I am attempting to implement a CARP hash in Python as described in the following IETF draft:
https://datatracker.ietf.org/doc/html/draft-vinod-carp-v1-03#section-3.1
Specifically:
3.1. Hash Function
The hash function outputs a 32 bit unsigned integers based on a
zero-terminated ASCII input string. The machine name and domain
names of the URL, the protocol, and the machine names of each member
proxy should be evaluated in lower case since that portion of the
URL is case insensitive.
Because irreversibility and strong cryptographic features are
unnecessary for this application, a very simple and fast hash
function based on the bitwise left rotate operator is used.
For (each char in URL):
URL_Hash += _rotl(URL_Hash, 19) + char ;
Member proxy hashes are computed in a similar manner:
For (each char in MemberProxyName):
MemberProxy_Hash += _rotl(MemberProxy_Hash, 19) + char ;
Becaues member names are often similar to each other, their hash
values are further spread across hash space via the following
additional operations:
MemberProxy_Hash += MemberProxy_Hash * 0x62531965 ;
MemberProxy_Hash = _rotl (MemberProxy_Hash, 21) ;
3.2. Hash Combination
Hashes are combined by first exclusive or-ing (XOR) the URL hash by
the machine name and then multiplying by a constant and performing
a bitwise rotation.
All final and intermediate values are 32 bit unsigned integers.

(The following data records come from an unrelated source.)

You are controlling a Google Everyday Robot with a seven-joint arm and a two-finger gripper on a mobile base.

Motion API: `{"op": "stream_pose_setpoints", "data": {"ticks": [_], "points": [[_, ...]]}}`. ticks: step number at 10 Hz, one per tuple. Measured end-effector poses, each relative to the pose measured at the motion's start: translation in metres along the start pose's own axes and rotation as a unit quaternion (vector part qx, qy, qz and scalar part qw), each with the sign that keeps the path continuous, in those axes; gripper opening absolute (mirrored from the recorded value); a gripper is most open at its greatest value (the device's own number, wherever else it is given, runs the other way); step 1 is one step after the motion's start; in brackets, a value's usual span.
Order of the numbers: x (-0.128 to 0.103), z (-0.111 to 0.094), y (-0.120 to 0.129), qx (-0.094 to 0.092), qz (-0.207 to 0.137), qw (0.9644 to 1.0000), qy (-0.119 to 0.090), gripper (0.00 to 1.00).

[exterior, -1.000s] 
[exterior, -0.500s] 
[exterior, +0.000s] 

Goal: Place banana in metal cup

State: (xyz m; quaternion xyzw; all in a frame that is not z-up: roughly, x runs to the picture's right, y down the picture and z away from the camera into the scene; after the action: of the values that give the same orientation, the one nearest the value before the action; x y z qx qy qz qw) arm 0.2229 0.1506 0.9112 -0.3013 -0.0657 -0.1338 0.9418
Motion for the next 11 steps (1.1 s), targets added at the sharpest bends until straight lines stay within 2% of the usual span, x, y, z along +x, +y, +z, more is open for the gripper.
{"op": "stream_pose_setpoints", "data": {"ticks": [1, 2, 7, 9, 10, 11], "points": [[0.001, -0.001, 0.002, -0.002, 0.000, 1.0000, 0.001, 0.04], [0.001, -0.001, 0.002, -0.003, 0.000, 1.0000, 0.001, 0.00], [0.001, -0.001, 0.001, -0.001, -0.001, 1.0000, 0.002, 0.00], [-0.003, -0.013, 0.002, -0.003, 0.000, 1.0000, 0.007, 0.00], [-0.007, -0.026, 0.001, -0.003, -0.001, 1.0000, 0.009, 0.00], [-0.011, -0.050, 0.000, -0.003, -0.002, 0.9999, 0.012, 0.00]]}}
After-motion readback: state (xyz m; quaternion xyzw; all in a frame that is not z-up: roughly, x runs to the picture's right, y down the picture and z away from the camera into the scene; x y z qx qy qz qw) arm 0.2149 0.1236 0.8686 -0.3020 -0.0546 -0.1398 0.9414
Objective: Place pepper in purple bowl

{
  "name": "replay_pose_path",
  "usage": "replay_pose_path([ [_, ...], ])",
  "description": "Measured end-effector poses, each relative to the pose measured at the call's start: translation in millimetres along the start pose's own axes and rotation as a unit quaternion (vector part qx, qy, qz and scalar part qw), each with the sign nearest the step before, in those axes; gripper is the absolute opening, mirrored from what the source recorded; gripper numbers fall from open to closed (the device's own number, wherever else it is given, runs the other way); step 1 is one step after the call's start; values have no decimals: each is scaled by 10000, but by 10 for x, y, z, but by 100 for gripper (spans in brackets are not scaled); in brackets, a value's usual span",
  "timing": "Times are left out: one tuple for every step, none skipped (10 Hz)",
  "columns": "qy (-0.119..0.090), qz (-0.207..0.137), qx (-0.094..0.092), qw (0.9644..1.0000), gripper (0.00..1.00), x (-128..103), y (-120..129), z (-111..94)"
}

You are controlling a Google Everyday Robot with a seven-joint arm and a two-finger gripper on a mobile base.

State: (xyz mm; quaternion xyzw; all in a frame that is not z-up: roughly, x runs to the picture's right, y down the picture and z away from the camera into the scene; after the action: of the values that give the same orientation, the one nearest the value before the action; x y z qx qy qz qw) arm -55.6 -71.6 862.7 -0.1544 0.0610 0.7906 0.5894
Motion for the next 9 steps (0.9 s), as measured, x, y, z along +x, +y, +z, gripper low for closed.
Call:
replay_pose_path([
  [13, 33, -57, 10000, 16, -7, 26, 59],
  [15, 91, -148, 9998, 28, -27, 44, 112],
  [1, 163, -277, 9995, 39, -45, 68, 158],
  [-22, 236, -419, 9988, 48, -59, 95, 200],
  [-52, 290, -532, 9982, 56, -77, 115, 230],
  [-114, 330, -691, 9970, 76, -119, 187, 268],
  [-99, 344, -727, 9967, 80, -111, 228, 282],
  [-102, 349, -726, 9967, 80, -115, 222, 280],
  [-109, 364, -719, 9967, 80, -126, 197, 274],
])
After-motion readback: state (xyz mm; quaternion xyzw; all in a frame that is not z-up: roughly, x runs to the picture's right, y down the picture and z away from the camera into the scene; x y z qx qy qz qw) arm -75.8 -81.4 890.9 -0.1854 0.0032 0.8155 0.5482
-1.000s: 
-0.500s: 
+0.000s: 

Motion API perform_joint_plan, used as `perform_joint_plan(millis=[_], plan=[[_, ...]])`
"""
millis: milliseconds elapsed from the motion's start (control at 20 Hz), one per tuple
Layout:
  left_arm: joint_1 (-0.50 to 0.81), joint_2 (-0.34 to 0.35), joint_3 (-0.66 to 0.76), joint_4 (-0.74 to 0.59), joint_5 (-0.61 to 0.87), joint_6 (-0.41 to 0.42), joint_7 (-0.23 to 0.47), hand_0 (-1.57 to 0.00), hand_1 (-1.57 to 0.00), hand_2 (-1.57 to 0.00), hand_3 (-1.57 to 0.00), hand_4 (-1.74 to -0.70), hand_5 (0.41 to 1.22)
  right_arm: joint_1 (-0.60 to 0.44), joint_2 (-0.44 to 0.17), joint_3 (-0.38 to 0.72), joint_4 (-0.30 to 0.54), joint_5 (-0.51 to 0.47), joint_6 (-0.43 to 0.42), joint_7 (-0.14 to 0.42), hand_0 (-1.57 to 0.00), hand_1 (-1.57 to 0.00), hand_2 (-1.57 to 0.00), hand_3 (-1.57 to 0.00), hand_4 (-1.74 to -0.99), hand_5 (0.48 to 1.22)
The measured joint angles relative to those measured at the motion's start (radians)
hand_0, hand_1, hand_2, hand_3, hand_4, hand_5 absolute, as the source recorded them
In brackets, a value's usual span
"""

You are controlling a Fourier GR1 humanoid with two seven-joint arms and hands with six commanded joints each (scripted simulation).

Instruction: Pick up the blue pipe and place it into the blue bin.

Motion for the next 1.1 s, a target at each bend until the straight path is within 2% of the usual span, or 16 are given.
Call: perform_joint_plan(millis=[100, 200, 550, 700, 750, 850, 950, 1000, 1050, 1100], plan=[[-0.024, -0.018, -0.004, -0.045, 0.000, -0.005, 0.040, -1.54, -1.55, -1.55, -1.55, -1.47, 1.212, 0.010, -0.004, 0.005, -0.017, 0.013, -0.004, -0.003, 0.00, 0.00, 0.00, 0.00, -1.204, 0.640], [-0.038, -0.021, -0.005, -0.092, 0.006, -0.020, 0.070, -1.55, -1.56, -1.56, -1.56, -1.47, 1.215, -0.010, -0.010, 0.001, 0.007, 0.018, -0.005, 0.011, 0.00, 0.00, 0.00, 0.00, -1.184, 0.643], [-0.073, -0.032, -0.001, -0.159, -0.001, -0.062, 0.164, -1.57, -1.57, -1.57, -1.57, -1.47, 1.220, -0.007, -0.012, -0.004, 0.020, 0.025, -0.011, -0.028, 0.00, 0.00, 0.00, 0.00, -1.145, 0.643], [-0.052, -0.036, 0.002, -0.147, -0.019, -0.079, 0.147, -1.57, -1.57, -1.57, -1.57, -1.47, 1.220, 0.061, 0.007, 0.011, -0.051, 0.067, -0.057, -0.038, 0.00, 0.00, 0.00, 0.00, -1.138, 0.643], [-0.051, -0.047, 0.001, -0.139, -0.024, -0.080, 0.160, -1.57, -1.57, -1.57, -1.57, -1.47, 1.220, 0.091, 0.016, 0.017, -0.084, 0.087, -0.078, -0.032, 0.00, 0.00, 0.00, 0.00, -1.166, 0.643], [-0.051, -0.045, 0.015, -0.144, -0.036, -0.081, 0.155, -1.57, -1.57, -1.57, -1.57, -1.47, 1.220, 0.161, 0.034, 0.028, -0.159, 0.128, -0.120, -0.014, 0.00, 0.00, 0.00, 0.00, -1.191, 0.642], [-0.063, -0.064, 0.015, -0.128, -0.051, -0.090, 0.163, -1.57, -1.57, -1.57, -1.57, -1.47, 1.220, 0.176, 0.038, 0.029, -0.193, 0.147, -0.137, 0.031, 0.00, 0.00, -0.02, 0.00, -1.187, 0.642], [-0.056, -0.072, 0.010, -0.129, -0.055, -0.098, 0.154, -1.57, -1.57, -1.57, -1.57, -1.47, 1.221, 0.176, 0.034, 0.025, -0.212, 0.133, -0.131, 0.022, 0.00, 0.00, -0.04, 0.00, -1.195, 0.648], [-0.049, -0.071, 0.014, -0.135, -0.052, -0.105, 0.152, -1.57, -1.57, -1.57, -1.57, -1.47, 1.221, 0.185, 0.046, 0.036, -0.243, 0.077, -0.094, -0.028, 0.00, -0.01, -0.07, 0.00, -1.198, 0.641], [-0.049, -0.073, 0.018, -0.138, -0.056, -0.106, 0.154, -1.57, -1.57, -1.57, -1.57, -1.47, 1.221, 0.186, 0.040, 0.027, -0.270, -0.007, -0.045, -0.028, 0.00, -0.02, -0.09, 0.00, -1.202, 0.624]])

Combined_Hash = (URL_hash ^ MemberProxy_Hash) ;
Combined_Hash += Combined_Hash * 0x62531965 ;
Combined_Hash = _rotl(Combined_Hash, 21) ;
I've tried to use numpy to create 32 bit unsigned integers. The first problem arrises when the left bit shift is implemented. Numpy automatically recasts the result as a 64 bit unsigned integer. Same for any arithmetic that would overflow 32 bits.
For example:
from numpy import uint32
def key_hash(data):
# hash should be a 32-bit unsigned integer
hashed = uint32()
for char in data:
hashed += hashed << 19 + ord(char)
return hashed
x = key_hash("testkey")
print type(x)
Returns:
type 'numpy.int64'
Any tips of how I constrain this all to 32 bit space? Also, I am a bit confused by the spec in how performing some of these operations like "MemberProxy_Hash += MemberProxy_Hash * 0x62531965" will ever fit in 32 bits as it is calculating the hash.
EDIT:
Based upon feedback, it sounds like the right solution would be:
def key_hash(data):
# hash should be a 32-bit unsigned integer
hashed = 0
for char in data:
hashed += ((hashed << 19) + (hashed >> 13) + ord(char)) & 0xFFFFFFFF
return hashed
def server_hash(data):
# hash should be a 32-bit unsigned integer
hashed = 0
for char in data:
hashed += ((hashed << 19) + (hashed >> 13) + ord(char)) & 0xFFFFFFFF
hashed += (hashed * 0x62531965) & 0xFFFFFFFF
hashed = ((hashed << 21) + (hashed >> 11)) & 0xFFFFFFFF
return hashed
def hash_combination(key_hash, server_hash):
# hash should be a 32-bit unsigned integer
combined_hash = (key_hash ^ server_hash) & 0xFFFFFFFF
combined_hash += (combined_hash * 0x62531965) & 0xFFFFFFFF
return combined_hash
EDIT #2:
Another fixed version.
def rotate_left(x, n, maxbit=32):
# assumes 32 bit
x = x & (2 ** maxbit - 1)
return ((x << n) | (x >> (maxbit - n)))
def key_hash(data):
# hash should be a 32-bit unsigned integer
hashed = 0
for char in data:
hashed = (hashed + rotate_left(hashed, 19) + ord(char))
return hashed
def server_hash(data):
# hash should be a 32-bit unsigned integer
hashed = 0
for char in data:
hashed = (hashed + rotate_left(hashed, 19) + ord(char))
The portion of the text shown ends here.